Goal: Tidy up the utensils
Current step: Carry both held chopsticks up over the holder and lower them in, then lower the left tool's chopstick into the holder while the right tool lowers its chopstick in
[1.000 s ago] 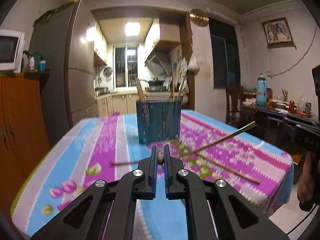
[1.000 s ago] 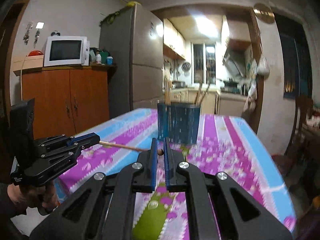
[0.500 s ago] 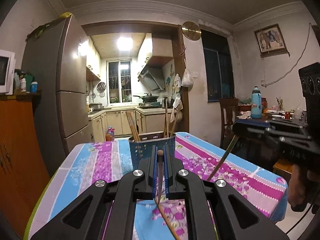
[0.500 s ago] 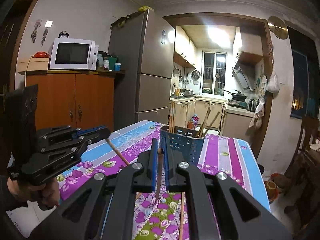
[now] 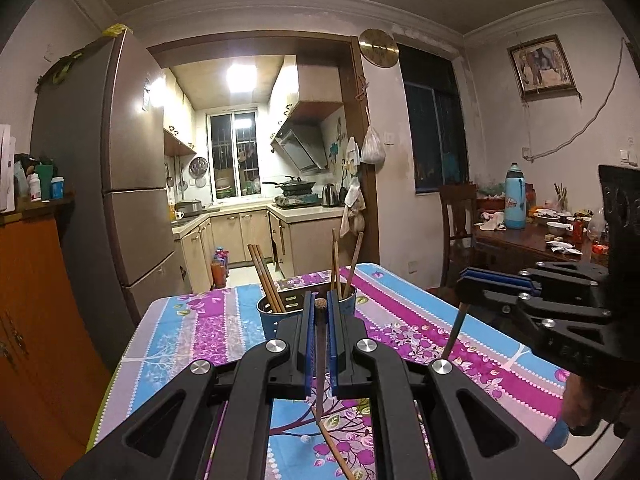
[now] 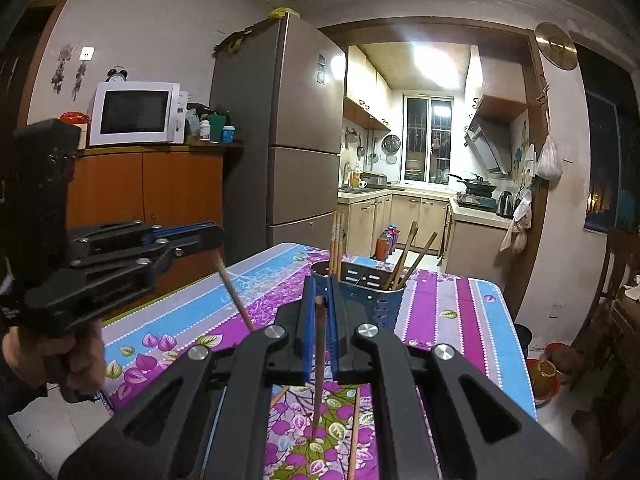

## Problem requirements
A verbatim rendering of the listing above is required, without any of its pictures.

## Response below
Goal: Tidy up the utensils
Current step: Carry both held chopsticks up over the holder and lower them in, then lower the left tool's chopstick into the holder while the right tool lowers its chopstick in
[1.000 s ago] 
[1.000 s ago] 
[0.500 s ago] 
[0.500 s ago] 
[now] 
[now] 

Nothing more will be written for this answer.